(Recorded data)

--

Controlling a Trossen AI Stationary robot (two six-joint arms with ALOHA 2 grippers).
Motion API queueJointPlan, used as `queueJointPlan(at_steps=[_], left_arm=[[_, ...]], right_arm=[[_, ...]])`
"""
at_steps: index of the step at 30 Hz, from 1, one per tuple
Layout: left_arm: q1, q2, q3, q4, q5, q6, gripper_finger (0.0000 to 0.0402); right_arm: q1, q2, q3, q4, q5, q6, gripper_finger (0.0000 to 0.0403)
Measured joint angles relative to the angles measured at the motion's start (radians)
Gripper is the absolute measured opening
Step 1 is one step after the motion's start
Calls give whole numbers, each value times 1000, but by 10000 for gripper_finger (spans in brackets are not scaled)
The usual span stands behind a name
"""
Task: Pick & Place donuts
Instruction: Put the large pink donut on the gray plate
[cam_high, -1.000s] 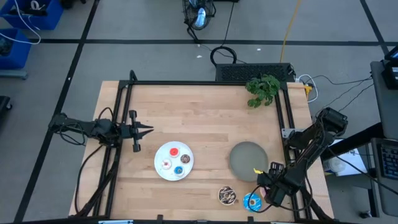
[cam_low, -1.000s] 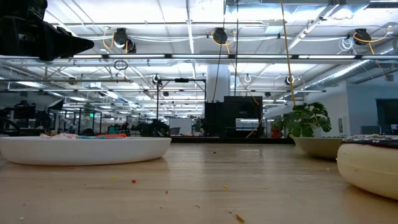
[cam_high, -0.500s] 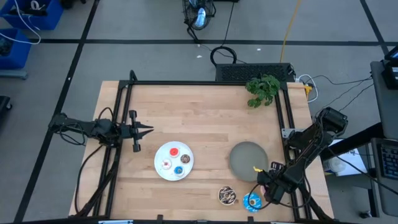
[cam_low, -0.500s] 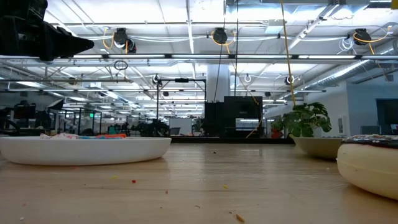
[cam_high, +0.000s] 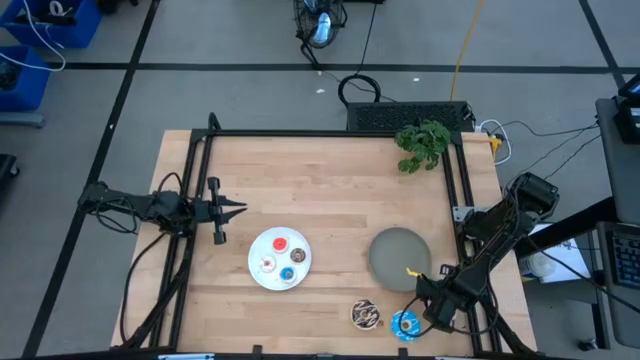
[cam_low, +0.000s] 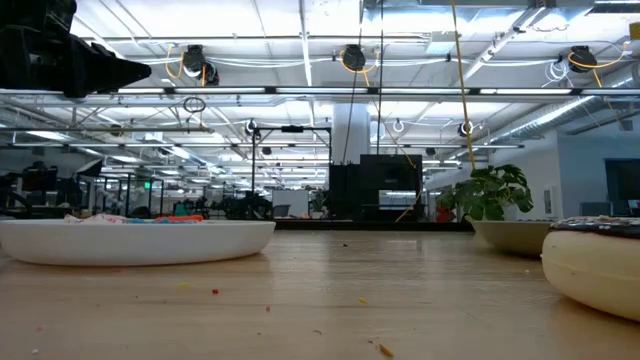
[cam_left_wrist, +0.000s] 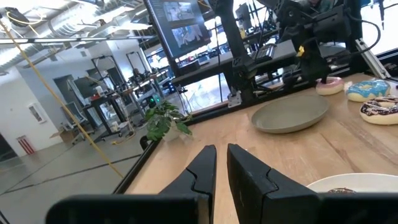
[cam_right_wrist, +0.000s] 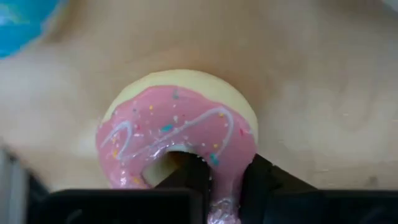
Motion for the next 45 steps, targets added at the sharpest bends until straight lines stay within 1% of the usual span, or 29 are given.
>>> queueJointPlan(at_steps=[3,7,14,18,23,27,37,45], left_arm=[[0,0,0,0,0,0,47],[0,0,0,0,0,0,47],[0,0,0,0,0,1,47],[0,0,0,0,0,1,47],[0,0,0,0,0,7,47],[0,0,0,0,0,7,47],[0,0,0,-9,0,-19,47],[0,0,0,-18,0,-27,47]], right_arm=[[-19,0,40,2,7,-52,25],[-50,0,100,-35,17,-113,20],[-114,0,267,-231,21,-205,20],[-137,-1,376,-316,77,-247,20],[-153,-2,458,-330,144,-281,20],[-166,-2,478,-332,148,-287,19],[-204,-2,480,-339,146,-337,19],[-225,-2,481,-340,121,-321,18]])
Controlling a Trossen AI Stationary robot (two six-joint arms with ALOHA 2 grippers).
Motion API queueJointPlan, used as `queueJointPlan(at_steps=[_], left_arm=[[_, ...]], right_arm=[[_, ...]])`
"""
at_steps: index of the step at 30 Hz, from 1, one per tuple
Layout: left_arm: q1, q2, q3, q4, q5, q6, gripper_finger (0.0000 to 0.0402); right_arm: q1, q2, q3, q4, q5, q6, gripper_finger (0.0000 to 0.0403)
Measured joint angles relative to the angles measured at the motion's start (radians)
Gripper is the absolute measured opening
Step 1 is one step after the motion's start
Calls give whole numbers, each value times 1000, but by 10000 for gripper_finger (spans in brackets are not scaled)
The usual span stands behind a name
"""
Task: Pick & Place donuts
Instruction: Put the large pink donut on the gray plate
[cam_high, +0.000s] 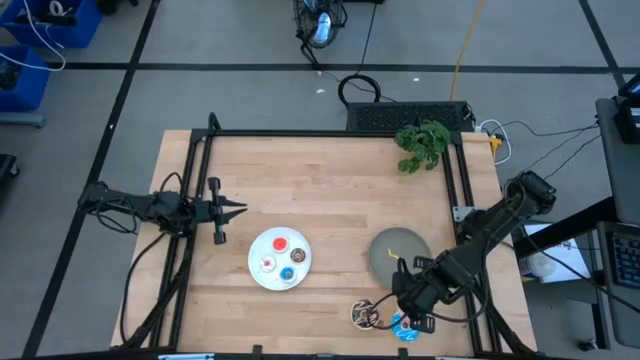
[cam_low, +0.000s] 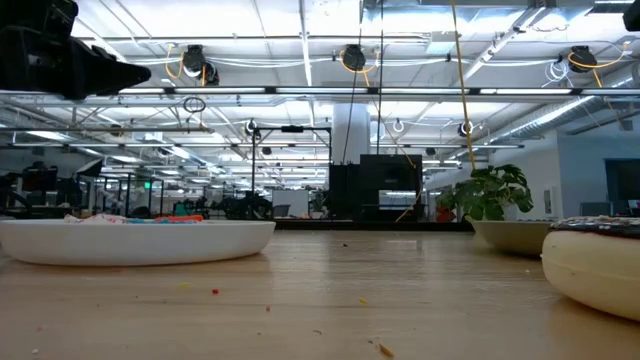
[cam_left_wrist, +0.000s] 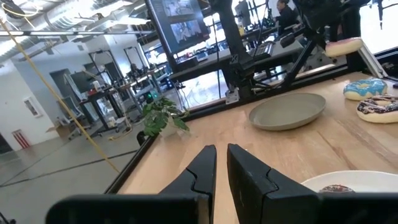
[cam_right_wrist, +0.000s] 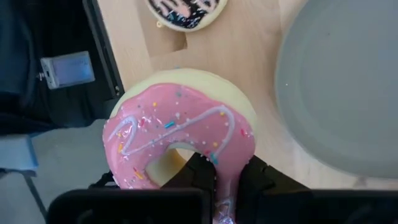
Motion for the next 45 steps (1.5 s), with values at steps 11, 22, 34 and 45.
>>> queueJointPlan(at_steps=[11,22,34,45], left_arm=[[0,0,0,-5,0,0,47],[0,0,0,-13,0,7,47],[0,0,0,-34,0,6,47],[0,0,0,-35,0,-6,47]], right_arm=[[-206,0,8,-46,-54,-184,18],[-463,-1,182,-294,-23,-447,18],[-616,-1,195,-361,4,-581,18],[-616,-1,187,-355,2,-590,18]])
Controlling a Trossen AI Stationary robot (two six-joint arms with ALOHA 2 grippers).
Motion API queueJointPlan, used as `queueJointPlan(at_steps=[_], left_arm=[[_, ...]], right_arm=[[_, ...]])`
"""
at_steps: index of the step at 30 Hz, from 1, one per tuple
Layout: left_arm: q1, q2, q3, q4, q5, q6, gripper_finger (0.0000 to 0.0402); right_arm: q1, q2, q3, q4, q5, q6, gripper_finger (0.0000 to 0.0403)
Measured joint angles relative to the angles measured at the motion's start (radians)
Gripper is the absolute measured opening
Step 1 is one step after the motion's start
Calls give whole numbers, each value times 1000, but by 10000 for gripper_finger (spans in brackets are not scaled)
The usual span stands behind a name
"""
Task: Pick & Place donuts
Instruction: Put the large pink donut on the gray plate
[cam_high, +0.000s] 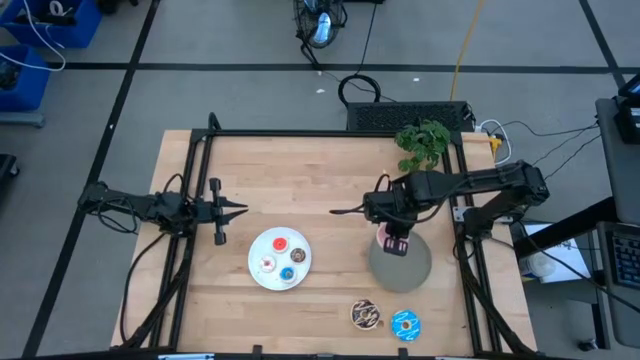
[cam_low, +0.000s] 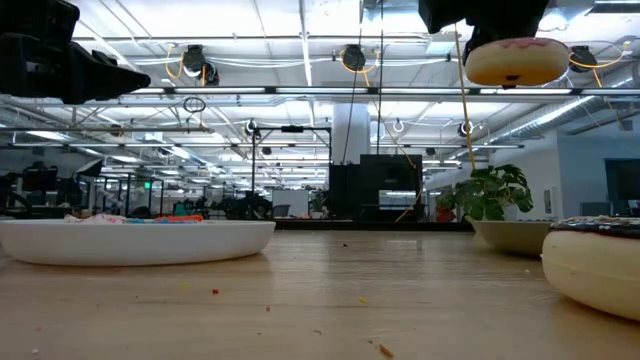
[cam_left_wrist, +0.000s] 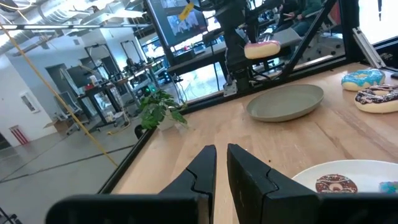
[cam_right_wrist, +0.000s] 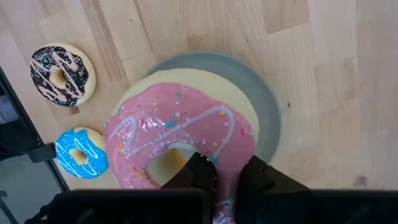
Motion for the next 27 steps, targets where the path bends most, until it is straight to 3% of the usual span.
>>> queueJointPlan(at_steps=[17,23,27], left_arm=[[0,0,0,1,0,-2,47],[0,0,0,1,0,-2,47],[0,0,0,1,0,-1,47]], right_arm=[[2,0,0,18,6,-2,18],[0,0,-19,61,131,-6,18],[-7,1,-81,105,132,-40,18]])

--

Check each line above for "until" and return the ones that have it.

**SOLUTION**
Motion for the next 45 steps, targets added at the sharpest bends until straight lines stay within 1% of the usual span, or 29 are given.
Motion for the next 27 steps, targets where the path bends most, until it is straight to 3% of the usual span.

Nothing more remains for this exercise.